Mass spectrometry-based metabolomic discrimination of Cercospora leaf spot resistant and susceptible sugar beet germplasms

Abstract

A better understanding of the plant metabolites produced in response to disease infection may be useful for the development of disease-resistant crop varieties. In the present study, ultra high-performance liquid chromatography coupled to quadrupole-time-of-flight mass spectrometry (QTOF-MS) was used to identify differentially accumulated metabolites in a subset of sugar beet genotypes harbouring different levels of resistance to Cercospora leaf spot (CLS), a disease caused by the fungal pathogen Cercospora beticola. Leaves of three susceptible (S1, S2 and S3) and two resistant (R1 and R2) genotypes were subjected to QTOF-MS for metabolite profiling. A wide range of metabolites was identified in sugar beet genotypes using metabolomics. Results of Partial Least Squares-Discriminant Analysis indicated that 15 metabolites could better discriminate resistant and susceptible genotypes. A Volcano Plot analysis indicated that the flavonoid quercetin 3-O-(6″-O-p-coumaroyl)-glucoside and gibberellin A51 with the highest absolute fold change (FC = 16), were repressed in resistant samples. Among the 3 metabolites (isovitexin-7-O-xyloside, 3-demethylubiquinol-8 and apigenin 7-O-d-glucoside) showing significant up accumulation in CLS-resistant samples, the flavonoid isovitexin-7-O-xyloside (FC = 4825.634) is associated with resistance to infection with fungal species causing the disease in other crops. Although further studies are still necessary to better elucidate the mechanism of resistance, our results suggest that breeders might exclude susceptible plants based on discriminating metabolites without the need for field inoculation tests.
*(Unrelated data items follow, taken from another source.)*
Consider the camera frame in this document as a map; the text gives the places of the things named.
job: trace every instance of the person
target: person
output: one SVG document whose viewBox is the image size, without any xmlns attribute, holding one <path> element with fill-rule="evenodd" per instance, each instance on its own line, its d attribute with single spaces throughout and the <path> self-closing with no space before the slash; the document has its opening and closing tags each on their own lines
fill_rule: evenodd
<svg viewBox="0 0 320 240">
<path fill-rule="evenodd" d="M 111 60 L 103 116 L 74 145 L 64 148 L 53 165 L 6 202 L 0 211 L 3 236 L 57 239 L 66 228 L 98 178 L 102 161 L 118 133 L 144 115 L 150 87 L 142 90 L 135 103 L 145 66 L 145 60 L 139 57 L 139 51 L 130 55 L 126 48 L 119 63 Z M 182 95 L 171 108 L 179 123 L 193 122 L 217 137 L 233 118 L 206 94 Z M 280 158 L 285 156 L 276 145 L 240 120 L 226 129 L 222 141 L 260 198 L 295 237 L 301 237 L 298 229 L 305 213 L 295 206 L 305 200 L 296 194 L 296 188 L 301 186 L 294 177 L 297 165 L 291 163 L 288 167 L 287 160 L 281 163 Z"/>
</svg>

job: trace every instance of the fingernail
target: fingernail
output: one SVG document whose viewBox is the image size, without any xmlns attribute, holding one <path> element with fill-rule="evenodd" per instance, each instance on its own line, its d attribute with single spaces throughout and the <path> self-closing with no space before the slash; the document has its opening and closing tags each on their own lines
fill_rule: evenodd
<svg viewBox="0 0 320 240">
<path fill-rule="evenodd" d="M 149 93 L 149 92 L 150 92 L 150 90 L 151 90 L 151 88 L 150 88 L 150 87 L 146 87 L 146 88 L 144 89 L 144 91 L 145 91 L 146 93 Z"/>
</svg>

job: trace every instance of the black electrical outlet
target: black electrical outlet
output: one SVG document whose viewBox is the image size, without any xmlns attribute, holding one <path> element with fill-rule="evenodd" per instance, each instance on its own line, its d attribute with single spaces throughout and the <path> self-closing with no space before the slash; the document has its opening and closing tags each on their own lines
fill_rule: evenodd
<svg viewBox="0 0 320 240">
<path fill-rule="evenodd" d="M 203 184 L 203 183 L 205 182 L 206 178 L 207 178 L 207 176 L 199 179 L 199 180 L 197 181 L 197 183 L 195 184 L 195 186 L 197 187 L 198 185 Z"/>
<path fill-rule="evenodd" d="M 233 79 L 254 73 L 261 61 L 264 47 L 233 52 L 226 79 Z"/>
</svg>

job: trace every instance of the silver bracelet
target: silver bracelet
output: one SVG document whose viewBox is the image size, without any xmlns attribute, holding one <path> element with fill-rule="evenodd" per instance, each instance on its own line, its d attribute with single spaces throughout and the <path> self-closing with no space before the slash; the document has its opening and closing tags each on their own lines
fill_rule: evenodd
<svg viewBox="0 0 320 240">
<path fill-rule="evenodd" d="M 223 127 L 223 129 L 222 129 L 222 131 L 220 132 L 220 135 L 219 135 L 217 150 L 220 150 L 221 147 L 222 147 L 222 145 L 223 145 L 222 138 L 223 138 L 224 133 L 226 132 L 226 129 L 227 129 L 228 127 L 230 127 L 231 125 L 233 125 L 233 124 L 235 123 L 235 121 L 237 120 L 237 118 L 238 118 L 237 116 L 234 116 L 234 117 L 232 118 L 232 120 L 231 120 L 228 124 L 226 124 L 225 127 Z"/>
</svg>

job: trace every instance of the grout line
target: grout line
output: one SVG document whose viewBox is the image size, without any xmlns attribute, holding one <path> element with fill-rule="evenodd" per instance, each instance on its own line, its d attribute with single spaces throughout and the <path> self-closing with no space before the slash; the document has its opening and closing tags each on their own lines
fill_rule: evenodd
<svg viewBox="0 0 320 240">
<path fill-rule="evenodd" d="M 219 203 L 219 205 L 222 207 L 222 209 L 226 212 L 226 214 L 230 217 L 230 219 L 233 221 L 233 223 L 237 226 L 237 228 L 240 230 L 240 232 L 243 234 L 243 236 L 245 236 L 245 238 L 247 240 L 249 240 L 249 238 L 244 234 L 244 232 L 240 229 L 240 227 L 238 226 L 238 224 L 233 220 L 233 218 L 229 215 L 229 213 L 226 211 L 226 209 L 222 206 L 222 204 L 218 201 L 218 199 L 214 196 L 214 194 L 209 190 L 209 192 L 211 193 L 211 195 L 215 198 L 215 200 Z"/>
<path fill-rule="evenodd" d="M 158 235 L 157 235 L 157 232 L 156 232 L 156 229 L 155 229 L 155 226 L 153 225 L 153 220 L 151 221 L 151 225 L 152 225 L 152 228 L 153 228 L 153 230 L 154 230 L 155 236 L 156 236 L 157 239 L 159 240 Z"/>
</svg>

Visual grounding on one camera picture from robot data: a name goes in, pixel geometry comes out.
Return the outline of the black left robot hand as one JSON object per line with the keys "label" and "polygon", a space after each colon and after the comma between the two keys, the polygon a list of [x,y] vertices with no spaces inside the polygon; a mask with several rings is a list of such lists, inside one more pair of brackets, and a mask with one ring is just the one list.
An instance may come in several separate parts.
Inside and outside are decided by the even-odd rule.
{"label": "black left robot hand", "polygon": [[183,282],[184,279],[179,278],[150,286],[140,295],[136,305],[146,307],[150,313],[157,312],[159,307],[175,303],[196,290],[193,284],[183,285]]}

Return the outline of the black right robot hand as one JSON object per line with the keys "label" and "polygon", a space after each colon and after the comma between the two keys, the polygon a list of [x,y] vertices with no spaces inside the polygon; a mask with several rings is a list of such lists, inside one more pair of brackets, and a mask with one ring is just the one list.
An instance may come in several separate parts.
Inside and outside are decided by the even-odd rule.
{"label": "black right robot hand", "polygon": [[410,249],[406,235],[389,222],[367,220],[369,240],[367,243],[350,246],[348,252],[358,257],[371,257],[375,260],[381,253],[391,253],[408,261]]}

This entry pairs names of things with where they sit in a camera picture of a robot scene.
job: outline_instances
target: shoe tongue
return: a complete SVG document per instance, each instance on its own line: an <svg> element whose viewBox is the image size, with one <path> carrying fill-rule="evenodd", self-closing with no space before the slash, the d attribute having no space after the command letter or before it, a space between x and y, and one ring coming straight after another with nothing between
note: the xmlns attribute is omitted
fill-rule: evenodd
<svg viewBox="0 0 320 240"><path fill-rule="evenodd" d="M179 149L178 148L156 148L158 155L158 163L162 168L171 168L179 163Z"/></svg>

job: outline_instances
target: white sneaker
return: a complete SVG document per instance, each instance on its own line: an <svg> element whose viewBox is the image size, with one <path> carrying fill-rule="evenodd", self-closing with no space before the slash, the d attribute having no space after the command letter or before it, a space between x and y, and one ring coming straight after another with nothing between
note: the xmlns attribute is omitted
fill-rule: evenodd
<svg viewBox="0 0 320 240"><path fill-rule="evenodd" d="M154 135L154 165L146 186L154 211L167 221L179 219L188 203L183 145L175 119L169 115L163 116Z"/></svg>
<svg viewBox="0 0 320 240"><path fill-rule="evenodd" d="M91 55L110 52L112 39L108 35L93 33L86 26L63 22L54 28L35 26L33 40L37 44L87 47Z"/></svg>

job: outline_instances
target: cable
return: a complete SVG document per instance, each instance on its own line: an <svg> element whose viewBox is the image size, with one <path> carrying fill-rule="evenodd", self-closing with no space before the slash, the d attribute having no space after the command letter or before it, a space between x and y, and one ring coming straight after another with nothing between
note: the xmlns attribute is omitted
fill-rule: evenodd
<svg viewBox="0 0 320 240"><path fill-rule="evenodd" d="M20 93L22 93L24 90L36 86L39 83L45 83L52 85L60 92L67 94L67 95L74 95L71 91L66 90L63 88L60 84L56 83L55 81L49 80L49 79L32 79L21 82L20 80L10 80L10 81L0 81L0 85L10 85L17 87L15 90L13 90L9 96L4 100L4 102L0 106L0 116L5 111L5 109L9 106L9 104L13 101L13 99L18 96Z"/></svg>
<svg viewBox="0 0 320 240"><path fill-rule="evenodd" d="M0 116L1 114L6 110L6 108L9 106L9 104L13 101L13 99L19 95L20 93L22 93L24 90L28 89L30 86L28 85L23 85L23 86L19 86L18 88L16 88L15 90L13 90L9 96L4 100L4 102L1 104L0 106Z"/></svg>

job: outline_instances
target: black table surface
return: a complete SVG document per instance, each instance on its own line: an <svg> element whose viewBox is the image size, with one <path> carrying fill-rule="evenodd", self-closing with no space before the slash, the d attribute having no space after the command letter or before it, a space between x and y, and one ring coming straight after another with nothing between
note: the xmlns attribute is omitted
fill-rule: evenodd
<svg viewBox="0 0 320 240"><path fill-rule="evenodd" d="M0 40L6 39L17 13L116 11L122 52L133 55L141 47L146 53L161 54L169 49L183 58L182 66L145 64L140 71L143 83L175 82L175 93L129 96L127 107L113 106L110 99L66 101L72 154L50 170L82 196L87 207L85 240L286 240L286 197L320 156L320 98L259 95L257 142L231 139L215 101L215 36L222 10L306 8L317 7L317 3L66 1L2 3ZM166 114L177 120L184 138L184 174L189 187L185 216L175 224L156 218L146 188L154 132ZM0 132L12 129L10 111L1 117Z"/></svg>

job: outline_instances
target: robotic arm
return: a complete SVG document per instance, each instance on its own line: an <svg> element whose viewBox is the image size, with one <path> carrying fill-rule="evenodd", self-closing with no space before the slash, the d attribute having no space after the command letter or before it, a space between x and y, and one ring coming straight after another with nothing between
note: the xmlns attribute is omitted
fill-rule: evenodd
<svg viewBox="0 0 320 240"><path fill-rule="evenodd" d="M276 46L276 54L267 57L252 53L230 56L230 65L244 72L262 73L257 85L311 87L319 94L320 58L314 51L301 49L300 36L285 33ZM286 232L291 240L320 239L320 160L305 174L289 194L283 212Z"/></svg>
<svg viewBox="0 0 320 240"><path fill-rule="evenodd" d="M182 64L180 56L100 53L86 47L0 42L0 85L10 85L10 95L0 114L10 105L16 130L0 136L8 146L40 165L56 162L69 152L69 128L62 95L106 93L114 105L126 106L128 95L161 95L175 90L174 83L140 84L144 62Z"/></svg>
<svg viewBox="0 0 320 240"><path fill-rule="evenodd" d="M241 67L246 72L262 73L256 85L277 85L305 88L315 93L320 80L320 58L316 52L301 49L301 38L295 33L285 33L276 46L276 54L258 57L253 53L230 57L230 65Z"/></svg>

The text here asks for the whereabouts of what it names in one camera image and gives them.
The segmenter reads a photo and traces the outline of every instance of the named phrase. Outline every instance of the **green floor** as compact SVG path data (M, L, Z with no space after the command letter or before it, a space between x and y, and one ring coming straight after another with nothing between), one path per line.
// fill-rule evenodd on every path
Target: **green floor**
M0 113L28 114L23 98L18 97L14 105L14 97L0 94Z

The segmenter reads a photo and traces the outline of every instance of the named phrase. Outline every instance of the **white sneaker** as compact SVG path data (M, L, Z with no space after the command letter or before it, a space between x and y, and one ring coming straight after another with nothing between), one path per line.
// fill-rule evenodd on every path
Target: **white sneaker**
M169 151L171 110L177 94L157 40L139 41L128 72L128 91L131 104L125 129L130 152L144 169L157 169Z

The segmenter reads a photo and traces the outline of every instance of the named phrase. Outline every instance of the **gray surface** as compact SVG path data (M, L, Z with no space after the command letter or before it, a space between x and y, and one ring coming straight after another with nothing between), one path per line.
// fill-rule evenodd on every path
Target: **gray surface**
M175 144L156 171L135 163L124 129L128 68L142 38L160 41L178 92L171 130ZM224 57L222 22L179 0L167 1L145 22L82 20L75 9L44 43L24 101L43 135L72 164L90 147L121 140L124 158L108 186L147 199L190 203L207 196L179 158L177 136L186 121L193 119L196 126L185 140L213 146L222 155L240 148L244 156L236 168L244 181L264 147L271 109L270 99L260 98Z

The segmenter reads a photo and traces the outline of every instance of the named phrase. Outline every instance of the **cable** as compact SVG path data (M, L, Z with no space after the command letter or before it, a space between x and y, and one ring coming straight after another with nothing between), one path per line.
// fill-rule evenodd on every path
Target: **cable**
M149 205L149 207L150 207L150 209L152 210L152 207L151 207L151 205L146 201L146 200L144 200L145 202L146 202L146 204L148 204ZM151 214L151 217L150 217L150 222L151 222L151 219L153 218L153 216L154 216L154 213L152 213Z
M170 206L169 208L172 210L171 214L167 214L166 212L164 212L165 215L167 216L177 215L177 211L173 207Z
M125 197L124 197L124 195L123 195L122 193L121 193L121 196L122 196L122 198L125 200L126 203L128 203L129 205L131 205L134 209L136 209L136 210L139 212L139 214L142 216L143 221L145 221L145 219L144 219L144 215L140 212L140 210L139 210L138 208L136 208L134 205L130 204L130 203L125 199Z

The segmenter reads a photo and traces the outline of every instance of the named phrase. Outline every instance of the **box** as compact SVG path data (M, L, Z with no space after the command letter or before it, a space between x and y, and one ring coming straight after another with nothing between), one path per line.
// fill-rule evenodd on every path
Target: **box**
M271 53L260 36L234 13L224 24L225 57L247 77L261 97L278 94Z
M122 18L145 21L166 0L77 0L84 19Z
The results also create a solid basis for metabolite-associated reverse genetics and single nucleotide polymorphism discovery based on significantly differentially accumulated metabolites, whose identification is a next strategic priority. The results obtained also underline the role of metabolic signature in CLS resistance mechanisms and provide a platform for the metabolic engineering of sugar beet with higher resistance against C. beticola pathogen.